Mayor Stimpson’s civic and business endeavors, both locally and statewide, have been numerous and varied. He has served on the boards of the Boys & Girls Club of Southwest Alabama; the Mobile Area Chamber of Commerce; the conservative think tank, the Alabama Policy Institute; the Business Council of Alabama; and the University of Alabama President’s Cabinet.

==Career==
Upon graduating from the University of Alabama, Stimpson began a 37-year career with Gulf Lumber Company and its successor, Scotch & Gulf Lumber. He was chief financial officer prior to leaving the company to run for office in 2012.

===Mayor of Mobile===
He was elected August 27, 2013, with 54% of the vote, defeating incumbent Mayor Sam Jones. Stimpson ran on a platform of public safety and economic development. Stimpson was elected largely as a result of a surge in white voters, and received only single-digit support from African American voters.

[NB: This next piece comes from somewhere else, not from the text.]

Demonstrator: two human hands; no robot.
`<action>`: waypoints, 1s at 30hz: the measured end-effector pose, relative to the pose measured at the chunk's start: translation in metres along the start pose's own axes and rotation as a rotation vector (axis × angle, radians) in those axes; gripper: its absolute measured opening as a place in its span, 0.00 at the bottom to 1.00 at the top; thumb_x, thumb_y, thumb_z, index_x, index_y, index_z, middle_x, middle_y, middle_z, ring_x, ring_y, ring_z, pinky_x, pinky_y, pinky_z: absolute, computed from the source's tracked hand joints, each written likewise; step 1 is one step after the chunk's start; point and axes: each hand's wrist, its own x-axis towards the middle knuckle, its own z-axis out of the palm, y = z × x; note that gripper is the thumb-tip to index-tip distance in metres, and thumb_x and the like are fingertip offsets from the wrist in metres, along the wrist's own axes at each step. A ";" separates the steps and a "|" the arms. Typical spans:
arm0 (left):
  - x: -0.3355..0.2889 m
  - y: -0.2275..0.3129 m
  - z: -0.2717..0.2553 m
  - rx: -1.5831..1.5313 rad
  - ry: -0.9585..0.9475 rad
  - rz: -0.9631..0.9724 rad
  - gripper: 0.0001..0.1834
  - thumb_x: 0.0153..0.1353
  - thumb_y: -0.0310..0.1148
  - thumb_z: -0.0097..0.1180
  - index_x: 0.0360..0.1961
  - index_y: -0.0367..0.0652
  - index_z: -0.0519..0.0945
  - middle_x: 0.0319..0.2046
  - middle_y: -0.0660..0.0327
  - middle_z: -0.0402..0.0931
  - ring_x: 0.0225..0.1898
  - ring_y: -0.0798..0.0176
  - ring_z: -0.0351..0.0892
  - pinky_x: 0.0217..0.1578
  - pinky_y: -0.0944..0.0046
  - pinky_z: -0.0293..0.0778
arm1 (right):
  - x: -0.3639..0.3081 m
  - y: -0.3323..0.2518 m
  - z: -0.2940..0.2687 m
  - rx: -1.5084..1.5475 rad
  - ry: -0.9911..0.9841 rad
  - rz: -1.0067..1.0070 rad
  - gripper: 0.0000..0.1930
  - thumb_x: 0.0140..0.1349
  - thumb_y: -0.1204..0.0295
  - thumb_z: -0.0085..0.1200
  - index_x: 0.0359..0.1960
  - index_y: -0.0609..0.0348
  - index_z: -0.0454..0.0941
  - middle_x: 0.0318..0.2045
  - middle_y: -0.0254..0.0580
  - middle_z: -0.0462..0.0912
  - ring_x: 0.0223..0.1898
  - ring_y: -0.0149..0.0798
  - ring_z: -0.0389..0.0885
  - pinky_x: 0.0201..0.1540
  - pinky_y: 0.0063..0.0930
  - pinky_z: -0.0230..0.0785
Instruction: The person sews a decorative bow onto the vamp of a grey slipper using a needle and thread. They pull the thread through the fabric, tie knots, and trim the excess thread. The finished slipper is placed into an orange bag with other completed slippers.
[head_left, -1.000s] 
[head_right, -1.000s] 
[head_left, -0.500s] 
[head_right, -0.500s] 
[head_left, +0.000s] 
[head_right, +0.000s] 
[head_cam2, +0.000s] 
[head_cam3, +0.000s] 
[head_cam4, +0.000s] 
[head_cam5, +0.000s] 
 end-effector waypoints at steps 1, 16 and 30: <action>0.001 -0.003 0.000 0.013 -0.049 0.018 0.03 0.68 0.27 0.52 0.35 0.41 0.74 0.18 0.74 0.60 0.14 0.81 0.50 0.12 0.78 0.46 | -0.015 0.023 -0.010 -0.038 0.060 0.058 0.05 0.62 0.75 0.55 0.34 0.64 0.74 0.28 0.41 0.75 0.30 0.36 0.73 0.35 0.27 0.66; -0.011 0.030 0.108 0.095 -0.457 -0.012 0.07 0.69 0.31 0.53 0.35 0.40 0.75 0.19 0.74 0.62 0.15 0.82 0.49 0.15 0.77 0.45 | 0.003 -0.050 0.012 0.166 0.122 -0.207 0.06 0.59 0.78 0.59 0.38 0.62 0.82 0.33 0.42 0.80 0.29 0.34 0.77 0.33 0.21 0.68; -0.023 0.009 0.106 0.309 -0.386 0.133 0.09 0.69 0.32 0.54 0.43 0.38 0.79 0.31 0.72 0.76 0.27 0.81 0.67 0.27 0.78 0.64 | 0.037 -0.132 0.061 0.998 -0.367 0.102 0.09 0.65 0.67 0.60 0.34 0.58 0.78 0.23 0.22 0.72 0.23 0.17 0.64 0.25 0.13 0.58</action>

In 2017, Stimpson was reelected with 59% of the vote over Jones in a rematch. He again polled in single digits with African American voters. In 2021, he defeated Fred Richardson and Karlos Finley with 62.5% of the vote. In 2025, he decided to not run for reelection.

Under Stimpson, Mobile has seen reductions in bonded indebtedness by nearly $100 million and unfunded liabilities for pension and benefits by $200 million, leading to credit rating increases from both Moody's and S&P. During the same period, he has maintained a two-month rainy day reserve fund. Stimpson and his team made changes to streamline and simplify the city procurement process, and launched the city’s first supplier diversity program. Stimpson and his team have introduced initiatives such as Map for Mobile and the city’s first supplier diversity program.

However, Stimpson has also repeatedly opposed environmental protection initiatives and health and safety legislation, despite severe pollution levels in Mobile. Stimpson's administration has systematically reduced funding for the arts and heritage, substantially reducing allocations to the Historic Mobile Preservation Society, the Mobile Arts Council, the Mobile Opera, the Mobile Symphony Orchestra, and other local museums, which led to a number of layoffs.